Customer Data Platforms are the solution to this problem. CDPs have seen growing adoption in B2C for several years as a consumer-centric alternative to CRM systems. Aggregating all customer activity and profile data in a central database allows the detailed segmentation and one to one personalisation required for successful consumer marketing at scale. The leading CDPs such as Tealium then integrate directly with ESPs and Marketing Automation to launch campaigns on the back of this data.
The more in-depth personalisation requirements of ABM mean that the predictive data platforms are now expanding their capabilities, just as existing CDPs are adapting their platforms for B2B. It's a natural progression. They have all your data already because they use it for scoring and target account selection. They have all the available information about individuals and businesses too, as they use it as the foundation of their scoring models.
What they lacked until now is the ability to organise all this data into a comprehensive single customer view organised by account, contact and demand unit listing the full profile and activity history of each across all channels. To do this manually is a massive undertaking requiring teams of data analysts pulling in information from multiple sources, deduplicating it and aggregating it into a data warehouse. Data vendors have been able to tune their existing scoring algorithms to do this entire operation automatically in real time at scale. In doing so, they are offering the holy grail of marketing operations - a genuine single customer view that tells Marketers who their customers are and who their next customers will be.
The Real Revolution
Marketers can collect activity data across web and social channels, and then use it to drive highly personalised outbound campaigns. Abandoned basket emails are a classic example of the capability this provides.

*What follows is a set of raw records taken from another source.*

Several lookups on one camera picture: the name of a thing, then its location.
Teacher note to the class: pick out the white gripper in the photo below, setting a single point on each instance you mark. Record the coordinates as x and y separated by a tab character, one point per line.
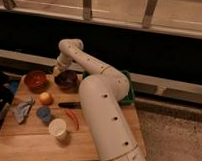
63	62

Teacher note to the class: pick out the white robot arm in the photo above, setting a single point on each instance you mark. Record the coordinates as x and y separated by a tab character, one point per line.
112	136

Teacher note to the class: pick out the purple bowl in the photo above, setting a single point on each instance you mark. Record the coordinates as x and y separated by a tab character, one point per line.
66	80

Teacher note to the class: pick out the red bowl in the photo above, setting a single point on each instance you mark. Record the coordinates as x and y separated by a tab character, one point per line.
35	80

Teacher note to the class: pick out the yellow apple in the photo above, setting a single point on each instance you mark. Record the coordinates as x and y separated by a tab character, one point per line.
46	98

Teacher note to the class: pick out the red chili pepper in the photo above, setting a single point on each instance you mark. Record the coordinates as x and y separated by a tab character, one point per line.
71	115

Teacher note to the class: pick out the grey crumpled cloth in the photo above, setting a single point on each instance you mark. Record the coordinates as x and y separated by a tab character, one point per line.
21	111

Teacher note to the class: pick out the white cup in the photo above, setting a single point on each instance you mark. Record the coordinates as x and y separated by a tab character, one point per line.
58	129

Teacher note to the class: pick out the black object at left edge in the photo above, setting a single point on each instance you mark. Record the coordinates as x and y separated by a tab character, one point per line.
0	98

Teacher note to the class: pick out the green tray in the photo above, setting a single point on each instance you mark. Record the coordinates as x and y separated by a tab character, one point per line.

Website activity such as an abandoned basket in a web store is tracked by the CMS powering the store as part of its normal operations. This data is then passed back to the CDP in real time, and then onto Eloqua or Marketo so that opted-in customers can be sent an email listing the contents of their basket.
This is a revolutionary capability that gives enterprise marketers the ability to achieve true personalisation at scale. B2C marketers already use it to dynamically calculate the detailed demographic profiles of their customers based on activity data. Now it is being used to determine the specific interests and pain points of individuals within businesses to drive highly targeted messaging as part of an ABM strategy.
Modern marketing has always relied on a strong data foundation, yet in practice, few companies have the database to match this aspiration. Building and maintaining a clean B2B marketing database is hard. AI is going to make it a lot easier.